Thursday, August 02, 2007

After Infosys, Bharti to train SC/ST engineers


AFFIRMATIVE ACTION: Sunil Bharti Mittal


New Delhi: Bharti Enterprises is set to train and employ engineers from the SC/ST bracket on preferential basis, in the process becoming the second big player embracing a voluntary affirmative action plan.

The social justice ministry and Bharti Enterprises are joining hands in an endeavour that was set rolling by Infosys last year. The IT giant had trained 88 engineers at its Bangalore premises of which 79 have found work in top industrial houses.

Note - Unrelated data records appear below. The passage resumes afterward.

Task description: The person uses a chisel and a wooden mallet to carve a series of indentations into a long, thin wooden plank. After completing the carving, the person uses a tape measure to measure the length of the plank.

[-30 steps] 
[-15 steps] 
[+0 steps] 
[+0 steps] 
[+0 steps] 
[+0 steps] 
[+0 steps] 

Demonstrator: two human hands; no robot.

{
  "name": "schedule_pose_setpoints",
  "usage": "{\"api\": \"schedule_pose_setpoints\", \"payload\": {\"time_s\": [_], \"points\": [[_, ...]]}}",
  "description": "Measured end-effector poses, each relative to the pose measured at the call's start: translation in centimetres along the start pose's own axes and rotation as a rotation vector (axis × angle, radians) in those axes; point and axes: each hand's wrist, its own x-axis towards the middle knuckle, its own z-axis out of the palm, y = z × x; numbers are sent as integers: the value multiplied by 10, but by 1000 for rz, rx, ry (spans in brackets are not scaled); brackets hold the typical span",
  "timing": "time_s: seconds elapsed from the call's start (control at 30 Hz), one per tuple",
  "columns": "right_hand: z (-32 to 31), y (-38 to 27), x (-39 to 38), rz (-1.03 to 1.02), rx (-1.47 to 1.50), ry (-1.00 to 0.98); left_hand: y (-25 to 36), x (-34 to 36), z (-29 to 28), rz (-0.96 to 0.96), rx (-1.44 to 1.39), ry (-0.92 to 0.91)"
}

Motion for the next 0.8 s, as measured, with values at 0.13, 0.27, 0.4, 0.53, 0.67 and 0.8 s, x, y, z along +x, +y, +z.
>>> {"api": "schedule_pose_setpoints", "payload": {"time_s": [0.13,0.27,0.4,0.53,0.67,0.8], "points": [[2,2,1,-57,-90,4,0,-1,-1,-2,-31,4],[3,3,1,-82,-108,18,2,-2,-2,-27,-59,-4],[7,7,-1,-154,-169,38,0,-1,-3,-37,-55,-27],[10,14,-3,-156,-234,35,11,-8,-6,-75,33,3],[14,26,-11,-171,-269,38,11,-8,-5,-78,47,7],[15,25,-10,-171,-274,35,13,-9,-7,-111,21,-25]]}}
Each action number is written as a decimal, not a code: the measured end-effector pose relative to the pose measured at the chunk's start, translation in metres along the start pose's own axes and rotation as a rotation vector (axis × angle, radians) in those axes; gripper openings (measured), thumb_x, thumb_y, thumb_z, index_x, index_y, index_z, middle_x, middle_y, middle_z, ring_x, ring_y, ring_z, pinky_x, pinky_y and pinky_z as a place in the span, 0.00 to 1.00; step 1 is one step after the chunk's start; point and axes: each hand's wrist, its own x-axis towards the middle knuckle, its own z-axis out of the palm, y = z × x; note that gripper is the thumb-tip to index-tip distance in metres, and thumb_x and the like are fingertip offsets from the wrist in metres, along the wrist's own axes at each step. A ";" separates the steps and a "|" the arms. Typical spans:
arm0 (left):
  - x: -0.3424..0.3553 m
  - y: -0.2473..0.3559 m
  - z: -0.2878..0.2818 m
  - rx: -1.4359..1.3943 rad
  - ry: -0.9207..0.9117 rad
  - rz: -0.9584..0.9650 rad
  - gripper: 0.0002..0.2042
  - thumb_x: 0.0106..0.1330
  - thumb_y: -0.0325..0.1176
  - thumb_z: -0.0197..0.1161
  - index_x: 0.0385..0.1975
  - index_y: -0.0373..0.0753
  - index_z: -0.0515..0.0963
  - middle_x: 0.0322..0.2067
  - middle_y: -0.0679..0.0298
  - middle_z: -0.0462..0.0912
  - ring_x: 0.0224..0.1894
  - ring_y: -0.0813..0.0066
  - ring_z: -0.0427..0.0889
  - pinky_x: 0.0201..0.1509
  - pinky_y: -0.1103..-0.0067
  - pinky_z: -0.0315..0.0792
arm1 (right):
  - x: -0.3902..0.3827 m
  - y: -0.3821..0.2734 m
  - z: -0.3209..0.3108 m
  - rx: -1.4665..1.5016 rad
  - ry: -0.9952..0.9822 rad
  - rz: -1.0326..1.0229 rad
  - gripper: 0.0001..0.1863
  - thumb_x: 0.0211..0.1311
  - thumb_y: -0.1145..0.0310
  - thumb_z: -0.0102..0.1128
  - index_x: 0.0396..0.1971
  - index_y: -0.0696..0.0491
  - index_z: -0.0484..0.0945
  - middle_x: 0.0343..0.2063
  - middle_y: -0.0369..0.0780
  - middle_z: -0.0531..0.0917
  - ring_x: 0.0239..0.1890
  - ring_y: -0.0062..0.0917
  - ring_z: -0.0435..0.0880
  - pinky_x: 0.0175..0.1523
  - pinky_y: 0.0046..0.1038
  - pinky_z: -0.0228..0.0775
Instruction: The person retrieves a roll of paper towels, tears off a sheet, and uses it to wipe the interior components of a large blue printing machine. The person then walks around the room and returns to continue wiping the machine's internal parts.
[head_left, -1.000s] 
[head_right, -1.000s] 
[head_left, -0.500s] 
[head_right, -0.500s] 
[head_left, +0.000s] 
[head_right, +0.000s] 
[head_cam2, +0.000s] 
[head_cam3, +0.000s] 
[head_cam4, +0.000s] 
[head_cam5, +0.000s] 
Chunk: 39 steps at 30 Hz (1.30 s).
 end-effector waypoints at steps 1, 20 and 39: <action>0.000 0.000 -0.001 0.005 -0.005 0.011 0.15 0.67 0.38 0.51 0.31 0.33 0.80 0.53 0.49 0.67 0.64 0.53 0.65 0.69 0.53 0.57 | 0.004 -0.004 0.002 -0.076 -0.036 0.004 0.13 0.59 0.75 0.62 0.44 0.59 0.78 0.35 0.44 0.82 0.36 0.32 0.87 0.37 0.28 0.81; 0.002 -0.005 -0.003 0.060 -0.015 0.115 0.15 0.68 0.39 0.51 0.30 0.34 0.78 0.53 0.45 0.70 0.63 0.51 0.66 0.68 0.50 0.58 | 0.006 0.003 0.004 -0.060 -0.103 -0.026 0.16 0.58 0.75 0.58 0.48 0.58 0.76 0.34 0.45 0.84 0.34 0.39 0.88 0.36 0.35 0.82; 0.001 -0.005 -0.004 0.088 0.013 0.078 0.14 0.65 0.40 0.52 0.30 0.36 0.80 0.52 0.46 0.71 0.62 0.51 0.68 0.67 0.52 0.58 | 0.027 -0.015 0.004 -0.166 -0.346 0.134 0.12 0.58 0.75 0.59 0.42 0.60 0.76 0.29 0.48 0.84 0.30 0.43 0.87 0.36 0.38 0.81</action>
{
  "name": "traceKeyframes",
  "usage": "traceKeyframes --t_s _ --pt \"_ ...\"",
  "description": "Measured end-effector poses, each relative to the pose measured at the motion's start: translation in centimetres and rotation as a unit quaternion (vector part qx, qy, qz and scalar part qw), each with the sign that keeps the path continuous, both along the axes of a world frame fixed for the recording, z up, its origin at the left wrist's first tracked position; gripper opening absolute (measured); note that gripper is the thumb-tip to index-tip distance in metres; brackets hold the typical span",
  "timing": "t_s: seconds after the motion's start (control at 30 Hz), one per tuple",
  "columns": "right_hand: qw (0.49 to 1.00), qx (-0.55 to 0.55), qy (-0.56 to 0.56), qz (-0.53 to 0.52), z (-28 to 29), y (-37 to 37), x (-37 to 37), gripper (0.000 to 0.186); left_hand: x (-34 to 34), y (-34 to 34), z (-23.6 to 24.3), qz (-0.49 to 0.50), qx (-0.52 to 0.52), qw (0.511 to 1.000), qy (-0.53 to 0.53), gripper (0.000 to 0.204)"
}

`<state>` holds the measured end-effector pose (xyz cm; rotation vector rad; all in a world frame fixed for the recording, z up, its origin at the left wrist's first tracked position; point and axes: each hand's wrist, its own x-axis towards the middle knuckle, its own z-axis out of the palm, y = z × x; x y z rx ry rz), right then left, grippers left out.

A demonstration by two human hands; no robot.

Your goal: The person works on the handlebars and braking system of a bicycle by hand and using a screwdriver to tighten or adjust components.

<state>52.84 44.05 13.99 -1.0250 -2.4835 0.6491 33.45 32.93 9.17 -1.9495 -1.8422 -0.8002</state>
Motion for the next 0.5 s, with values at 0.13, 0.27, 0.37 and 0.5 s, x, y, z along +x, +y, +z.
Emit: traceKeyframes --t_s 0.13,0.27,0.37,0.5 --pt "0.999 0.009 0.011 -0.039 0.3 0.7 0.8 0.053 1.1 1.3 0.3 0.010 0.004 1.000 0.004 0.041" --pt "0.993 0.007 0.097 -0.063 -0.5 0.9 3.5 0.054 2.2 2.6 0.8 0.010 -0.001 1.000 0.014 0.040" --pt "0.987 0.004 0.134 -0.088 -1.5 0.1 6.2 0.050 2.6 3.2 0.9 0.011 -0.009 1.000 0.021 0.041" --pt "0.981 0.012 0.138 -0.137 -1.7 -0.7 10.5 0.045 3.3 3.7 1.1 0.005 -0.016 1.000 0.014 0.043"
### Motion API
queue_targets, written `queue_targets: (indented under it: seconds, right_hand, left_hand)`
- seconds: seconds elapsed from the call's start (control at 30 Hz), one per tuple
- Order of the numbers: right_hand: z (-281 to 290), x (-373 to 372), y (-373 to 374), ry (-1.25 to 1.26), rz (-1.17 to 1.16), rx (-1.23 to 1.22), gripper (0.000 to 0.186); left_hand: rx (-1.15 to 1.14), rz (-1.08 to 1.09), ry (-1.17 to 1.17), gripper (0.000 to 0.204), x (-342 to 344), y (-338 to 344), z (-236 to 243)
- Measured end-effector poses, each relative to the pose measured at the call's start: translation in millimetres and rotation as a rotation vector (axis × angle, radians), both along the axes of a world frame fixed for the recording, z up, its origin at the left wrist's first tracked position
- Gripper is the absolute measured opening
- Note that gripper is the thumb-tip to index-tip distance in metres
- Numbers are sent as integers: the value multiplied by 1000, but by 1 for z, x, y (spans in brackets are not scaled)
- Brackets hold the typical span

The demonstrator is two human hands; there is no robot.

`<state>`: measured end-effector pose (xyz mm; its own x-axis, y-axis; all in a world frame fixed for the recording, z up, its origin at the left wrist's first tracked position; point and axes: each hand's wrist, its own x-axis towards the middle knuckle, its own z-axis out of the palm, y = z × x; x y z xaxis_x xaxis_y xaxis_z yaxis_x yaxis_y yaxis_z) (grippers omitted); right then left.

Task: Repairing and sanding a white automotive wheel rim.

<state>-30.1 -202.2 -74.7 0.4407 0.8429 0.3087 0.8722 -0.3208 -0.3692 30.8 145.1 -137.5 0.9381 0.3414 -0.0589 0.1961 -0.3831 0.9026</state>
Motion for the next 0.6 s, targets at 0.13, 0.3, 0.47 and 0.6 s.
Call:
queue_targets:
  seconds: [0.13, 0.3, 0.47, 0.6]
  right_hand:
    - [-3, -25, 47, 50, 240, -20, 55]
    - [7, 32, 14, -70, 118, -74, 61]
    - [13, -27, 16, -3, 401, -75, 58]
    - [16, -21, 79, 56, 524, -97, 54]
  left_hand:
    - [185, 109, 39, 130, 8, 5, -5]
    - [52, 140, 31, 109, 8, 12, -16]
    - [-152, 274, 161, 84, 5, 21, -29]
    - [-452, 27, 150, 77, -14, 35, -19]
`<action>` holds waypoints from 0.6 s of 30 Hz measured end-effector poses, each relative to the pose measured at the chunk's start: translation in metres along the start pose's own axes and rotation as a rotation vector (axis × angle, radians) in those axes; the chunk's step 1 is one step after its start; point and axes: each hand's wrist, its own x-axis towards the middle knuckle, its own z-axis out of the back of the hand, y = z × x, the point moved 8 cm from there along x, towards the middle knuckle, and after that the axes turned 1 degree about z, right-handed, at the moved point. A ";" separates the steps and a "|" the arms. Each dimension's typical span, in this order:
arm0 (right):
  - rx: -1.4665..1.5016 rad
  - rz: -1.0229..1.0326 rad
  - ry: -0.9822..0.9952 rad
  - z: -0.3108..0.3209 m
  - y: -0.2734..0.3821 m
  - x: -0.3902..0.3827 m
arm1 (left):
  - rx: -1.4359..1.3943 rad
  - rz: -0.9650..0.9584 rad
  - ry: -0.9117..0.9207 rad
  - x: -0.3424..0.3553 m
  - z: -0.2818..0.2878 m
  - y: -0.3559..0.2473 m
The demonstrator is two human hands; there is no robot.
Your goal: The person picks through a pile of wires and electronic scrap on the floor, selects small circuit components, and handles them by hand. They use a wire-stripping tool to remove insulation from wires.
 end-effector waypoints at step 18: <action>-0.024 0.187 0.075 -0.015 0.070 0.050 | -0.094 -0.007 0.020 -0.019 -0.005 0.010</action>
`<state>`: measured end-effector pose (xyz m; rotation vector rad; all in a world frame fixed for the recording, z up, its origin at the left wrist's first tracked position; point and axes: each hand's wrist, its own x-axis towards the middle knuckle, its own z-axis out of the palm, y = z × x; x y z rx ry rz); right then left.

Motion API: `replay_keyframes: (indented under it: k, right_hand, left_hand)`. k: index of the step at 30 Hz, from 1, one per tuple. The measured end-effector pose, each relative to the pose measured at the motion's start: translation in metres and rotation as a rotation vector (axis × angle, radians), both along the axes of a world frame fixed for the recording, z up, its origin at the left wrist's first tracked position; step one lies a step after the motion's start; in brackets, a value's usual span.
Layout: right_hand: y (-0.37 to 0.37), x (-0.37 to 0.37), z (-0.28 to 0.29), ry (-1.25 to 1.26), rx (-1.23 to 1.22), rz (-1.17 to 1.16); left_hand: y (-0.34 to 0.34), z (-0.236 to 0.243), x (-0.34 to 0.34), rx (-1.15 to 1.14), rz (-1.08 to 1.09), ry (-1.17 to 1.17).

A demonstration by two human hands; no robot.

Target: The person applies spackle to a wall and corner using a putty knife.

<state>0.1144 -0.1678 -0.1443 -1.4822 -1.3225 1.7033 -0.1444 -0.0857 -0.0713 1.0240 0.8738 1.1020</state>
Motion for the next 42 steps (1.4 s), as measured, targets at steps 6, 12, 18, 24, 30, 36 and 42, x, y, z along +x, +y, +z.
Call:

The social justice ministry has sent a list of 170 SC/ST unemployed engineers to Bharti after its CEO Sunil Bharti Mittal wrote that his business house be given names of persons who could be trained for absorption.

The ministry has sought to know the locations of training centres, as Bharti has establishments across the states and apprenticeship could be in multiple regional centres according to the domicile of candidates.

Training SC/ST professionals seems to be emerging as a new way for corporates to prove their credentials with regard to marginalised sections after they successfully resisted demands for private sector quota from champions of Dalit rights. However, the debate on the primacy of ‘‘merit’’ in the private sector provoked questions from social justice ministry and activists who felt that the private sector was tilted against SC/STs.

Corporates have argued on the ‘‘employability’’ quotient of engineering, management and other SC/ST professionals. It has been said that their non-English background saddles them with handicaps from being accepted in the private sector, which leans towards the English-speaking, urbane sections with a degree of comfort in corporate functioning.

Infosys kicked off the programme, in partnership with the social justice ministry, to train the engineers whose names were given by the latter. While around Rs 1 crore was spent on training, around Rs 36 lakh was the estimated cost of boarding and lodging for the candidates. Corporates feel such programmes would go some distance in neutralising the hostility against them in the pro-poor sections.

Bharti has taken a cue from the Infosys experiment. In the wake of the success of its six-month training programme and the goodwill generated for the company, the IT giant has expressed a desire to devise ways to institutionalise it. The company has decided to spread the training for 2007-08 to five new places, including Bhubaneswar and Pune.